Schroth Method and Scoliosis-Specific Exercises

In the past two decades, scoliosis-specific physical therapy methods — particularly the Schroth method developed in Germany — have gained increasing acceptance as adjuncts or alternatives to bracing in mild to moderate adolescent idiopathic scoliosis. The Schroth method combines specific corrective exercises targeting the three-dimensional deformity, postural retraining, and breathing techniques. Evidence for efficacy is growing, with several randomized trials demonstrating improvements in cosmesis, pain, and quality of life, though the effect on radiographic progression is less clear. The method is most commonly used in conjunction with bracing or in the observation range (10-25° curves in skeletally immature patients).

Beyond traditional brace prescription, modern practice increasingly emphasizes adherence monitoring with temperature-sensitive sensors built into braces, which has clarified that compliance is the principal determinant of efficacy and has informed family counseling. Three-dimensional (“3D”) braces — the Rigo brace and others designed using the principles of three-dimensional deformity correction — are gaining popularity, with reports of better in-brace correction than traditional Boston-type braces. Scoliosis-specific physiotherapy, including the Schroth method and the Side-Shift therapy, complements bracing in current practice.

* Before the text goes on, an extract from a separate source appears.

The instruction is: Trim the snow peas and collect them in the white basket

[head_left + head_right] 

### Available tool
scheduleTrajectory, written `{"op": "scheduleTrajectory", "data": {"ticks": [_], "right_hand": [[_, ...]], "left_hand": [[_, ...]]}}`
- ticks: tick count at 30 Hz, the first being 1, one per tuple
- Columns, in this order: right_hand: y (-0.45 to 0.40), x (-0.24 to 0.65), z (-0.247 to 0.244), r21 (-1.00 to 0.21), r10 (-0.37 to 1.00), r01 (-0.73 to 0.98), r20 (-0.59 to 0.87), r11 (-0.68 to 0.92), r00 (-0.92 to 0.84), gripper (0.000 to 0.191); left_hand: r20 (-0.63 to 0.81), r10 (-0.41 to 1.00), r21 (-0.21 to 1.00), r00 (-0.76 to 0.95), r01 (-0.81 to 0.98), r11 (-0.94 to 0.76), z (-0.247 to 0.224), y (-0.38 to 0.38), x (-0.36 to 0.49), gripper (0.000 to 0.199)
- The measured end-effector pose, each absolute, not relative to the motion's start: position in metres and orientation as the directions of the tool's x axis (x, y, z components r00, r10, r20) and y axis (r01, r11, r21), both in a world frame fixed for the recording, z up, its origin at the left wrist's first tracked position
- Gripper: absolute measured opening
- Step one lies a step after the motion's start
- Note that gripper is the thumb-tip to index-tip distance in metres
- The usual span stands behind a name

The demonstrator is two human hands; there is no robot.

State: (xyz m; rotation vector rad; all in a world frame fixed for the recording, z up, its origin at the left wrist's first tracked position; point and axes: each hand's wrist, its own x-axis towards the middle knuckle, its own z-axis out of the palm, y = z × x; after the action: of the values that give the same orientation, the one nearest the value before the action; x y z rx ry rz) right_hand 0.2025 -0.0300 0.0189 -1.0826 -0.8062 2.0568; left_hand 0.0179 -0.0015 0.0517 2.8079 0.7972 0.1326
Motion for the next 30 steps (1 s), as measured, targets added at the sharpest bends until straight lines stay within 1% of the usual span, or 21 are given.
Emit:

Summary and Take-Home Points

Scoliosis is a heterogeneous disease whose adolescent idiopathic form constitutes the majority of practice in most centers. The clinical recognition by Adam’s forward bend test, the Cobb angle measurement, the Risser staging of skeletal maturity, and the Lenke classification of curve patterns provide the foundation of assessment. Treatment follows a sliding scale: observation for small curves, bracing (with adherence as the key determinant of efficacy) for moderate curves in skeletally immature patients, and surgical posterior fusion with segmental pedicle screw instrumentation for curves over 45-50°. The natural history of untreated adolescent idiopathic scoliosis is variable but predictable from curve magnitude and skeletal maturity; long-term progression in adult life is most concerning for curves over 50° at maturity. Infantile and juvenile idiopathic scoliosis require specific approaches including Mehta casting and growth-friendly surgical techniques. Neuromuscular scoliosis arises from underlying neurological or muscular disease, produces characteristic long C-shaped curves with pelvic obliquity, progresses into adulthood, and requires long instrumented fusion often to the pelvis with substantially higher complication rates. Adult scoliosis — whether persisting from adolescence or arising de novo from asymmetric degeneration — requires individualized assessment of

pain, function, sagittal balance, and surgical risk. Across all forms of scoliosis, the principles of three-dimensional assessment, careful selection of treatment based on age, progression risk, and underlying etiology, and attention to the goals of correction, balance, and stability determine successful outcomes.